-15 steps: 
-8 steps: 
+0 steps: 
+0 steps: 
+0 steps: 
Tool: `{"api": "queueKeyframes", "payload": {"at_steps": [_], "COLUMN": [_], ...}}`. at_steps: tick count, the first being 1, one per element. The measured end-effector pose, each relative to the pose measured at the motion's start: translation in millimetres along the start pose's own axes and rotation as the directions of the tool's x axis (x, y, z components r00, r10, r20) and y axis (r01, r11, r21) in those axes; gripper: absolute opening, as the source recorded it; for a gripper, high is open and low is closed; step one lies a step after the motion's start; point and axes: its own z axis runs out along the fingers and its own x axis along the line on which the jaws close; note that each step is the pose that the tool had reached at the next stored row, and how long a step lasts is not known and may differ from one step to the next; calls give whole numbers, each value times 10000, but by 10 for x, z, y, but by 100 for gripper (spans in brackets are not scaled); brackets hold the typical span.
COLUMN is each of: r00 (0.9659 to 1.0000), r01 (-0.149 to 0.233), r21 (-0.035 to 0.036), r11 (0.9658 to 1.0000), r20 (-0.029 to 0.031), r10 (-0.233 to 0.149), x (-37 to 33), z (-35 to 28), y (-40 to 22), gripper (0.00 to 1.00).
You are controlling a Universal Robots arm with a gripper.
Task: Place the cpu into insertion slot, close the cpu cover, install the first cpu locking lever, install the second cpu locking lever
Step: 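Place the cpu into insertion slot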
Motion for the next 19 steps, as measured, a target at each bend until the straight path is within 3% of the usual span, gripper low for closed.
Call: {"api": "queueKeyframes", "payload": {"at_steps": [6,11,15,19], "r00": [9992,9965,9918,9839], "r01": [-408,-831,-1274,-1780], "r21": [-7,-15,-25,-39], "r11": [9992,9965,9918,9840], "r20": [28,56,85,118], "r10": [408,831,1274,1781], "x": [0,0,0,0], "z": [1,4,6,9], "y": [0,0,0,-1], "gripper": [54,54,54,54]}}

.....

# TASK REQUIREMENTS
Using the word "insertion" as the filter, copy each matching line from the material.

# TASK SOLUTION
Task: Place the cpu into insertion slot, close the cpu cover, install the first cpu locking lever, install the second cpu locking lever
Step: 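Place the cpu into insertion slot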

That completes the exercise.